- [WHAT THE TASK REQUIRES] Lines in which "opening" appears should be pulled from the data below.

::: RECORDS FOR THE TASK

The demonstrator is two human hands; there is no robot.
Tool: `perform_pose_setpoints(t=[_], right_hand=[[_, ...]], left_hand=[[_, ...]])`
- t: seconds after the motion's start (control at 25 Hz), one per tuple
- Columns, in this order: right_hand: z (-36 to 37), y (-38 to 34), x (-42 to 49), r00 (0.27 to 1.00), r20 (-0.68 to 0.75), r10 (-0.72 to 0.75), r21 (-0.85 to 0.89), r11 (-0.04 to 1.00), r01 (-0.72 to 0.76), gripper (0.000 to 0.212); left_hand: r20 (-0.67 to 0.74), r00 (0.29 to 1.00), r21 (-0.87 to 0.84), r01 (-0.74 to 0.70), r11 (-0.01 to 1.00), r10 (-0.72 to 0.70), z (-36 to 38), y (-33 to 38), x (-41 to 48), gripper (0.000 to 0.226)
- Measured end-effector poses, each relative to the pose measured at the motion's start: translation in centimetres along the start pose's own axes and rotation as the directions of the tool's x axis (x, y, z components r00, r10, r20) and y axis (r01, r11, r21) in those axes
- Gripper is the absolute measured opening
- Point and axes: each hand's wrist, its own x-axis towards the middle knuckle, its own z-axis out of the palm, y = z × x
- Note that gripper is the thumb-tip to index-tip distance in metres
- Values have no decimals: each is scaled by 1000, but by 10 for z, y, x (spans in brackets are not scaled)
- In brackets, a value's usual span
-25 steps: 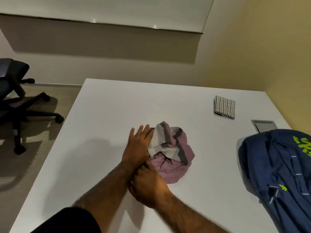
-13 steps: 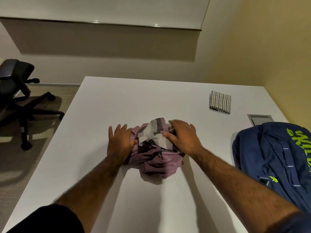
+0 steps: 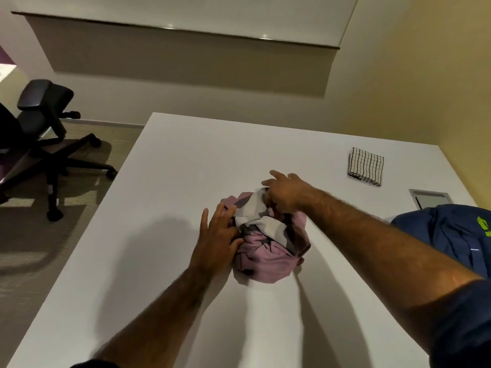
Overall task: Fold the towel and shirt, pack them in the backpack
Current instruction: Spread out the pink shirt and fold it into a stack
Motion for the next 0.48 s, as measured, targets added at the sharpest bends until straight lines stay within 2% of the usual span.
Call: perform_pose_setpoints(t=[0.04, 0.08, 0.12, 0.16, 0.2, 0.24, 0.28, 0.32, 0.4, 0.44, 0.48], right_hand=[[-12, 3, 0, 992, -108, 68, 45, 997, -63, 33], [-27, 12, 3, 929, -300, 217, 174, 970, -170, 27], [-46, 26, 6, 773, -484, 410, 339, 902, -267, 25], [-64, 44, 5, 580, -576, 576, 505, 809, -301, 27], [-77, 60, 3, 413, -591, 693, 640, 714, -283, 36], [-82, 74, 0, 327, -557, 763, 718, 641, -272, 48], [-80, 82, -3, 314, -530, 787, 733, 612, -297, 57], [-74, 84, -7, 346, -525, 778, 704, 625, -336, 61], [-43, 76, -12, 473, -525, 707, 604, 701, -378, 52], [-21, 71, -13, 562, -475, 677, 586, 720, -372, 45], [1, 66, -14, 663, -381, 645, 592, 720, -361, 41]], left_hand=[[-6, 1000, 9, -2, 1000, 2, -2, -2, 0, 20], [-19, 999, 33, -29, 999, 30, -8, -5, -1, 19], [-26, 994, 74, -101, 992, 103, -15, -8, -7, 23], [-7, 975, 124, -218, 968, 221, -23, -13, -17, 27], [40, 938, 156, -346, 925, 344, -33, -20, -29, 28], [99, 889, 158, -457, 875, 446, -44, -29, -42, 25], [135, 854, 160, -519, 839, 503, -55, -41, -52, 24], [117, 860, 170, -510, 843, 497, -63, -52, -56, 26], [-26, 946, 185, -312, 932, 322, -71, -63, -48, 37], [-81, 978, 170, -174, 970, 190, -70, -62, -37, 40], [-80, 994, 142, -64, 988, 76, -66, -56, -23, 39]])
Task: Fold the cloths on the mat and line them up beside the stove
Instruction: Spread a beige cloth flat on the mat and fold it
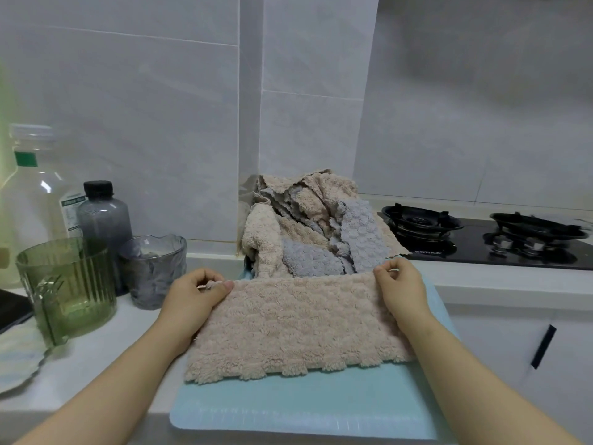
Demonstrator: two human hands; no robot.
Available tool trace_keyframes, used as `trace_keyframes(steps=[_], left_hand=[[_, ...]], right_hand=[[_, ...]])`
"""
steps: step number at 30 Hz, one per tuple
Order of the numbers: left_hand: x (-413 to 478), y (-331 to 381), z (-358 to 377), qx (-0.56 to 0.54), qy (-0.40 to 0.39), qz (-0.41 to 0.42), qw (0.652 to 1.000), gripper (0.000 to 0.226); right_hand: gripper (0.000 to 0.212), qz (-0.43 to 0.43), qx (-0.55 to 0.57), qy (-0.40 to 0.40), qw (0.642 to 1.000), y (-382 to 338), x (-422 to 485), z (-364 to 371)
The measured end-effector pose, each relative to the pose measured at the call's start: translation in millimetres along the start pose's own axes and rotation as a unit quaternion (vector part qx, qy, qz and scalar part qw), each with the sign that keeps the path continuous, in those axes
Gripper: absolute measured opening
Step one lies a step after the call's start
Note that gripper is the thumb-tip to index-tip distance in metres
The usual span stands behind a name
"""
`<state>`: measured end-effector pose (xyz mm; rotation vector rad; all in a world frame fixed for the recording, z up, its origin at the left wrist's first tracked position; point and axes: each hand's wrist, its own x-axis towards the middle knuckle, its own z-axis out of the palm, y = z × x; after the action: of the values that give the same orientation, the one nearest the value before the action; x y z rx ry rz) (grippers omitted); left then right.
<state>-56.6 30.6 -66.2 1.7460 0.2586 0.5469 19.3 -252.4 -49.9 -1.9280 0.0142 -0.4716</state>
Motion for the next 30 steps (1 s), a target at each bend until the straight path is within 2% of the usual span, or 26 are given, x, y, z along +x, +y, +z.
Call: trace_keyframes(steps=[5,9,11,14,20,22,26,30], left_hand=[[3.5,-3.7,3.8,0.073,0.008,0.038,0.997,0.013],[7.8,-6.2,4.9,0.11,0.009,0.042,0.993,0.025],[8.4,-6.8,5.7,0.115,0.004,0.04,0.993,0.03],[7.1,-7.7,5.8,0.116,0.004,0.043,0.992,0.035],[5.6,-7.4,5.2,0.101,0.02,0.049,0.993,0.039],[5.5,-7.3,5.2,0.113,0.022,0.056,0.992,0.04],[5.7,-5.4,6.5,0.165,0.018,0.062,0.984,0.041],[1.9,-3.9,7.9,0.172,0.014,0.052,0.984,0.038]], right_hand=[[0.011,0.009,-0.085,-0.043,0.995,9.4,1.7,14.6],[0.019,0.06,-0.048,-0.175,0.982,2.4,-1.8,8.1],[0.025,0.072,-0.061,-0.213,0.972,-0.7,-1.4,1.6],[0.021,0.073,-0.088,-0.196,0.974,4.8,2.6,-1.4],[0.011,0.064,-0.032,-0.094,0.993,15.9,12.7,7.3],[0.013,0.06,-0.046,-0.072,0.995,16.7,14.2,10.4],[0.025,0.041,-0.101,-0.106,0.988,16.0,7.2,16.4],[0.046,0.101,-0.017,-0.147,0.984,6.1,-2.8,1.5]])
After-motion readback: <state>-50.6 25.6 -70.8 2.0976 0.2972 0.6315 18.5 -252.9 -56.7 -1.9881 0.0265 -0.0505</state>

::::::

- [RESPONSE TO THIS TASK]
- Gripper is the absolute measured opening
Gripper: absolute measured opening

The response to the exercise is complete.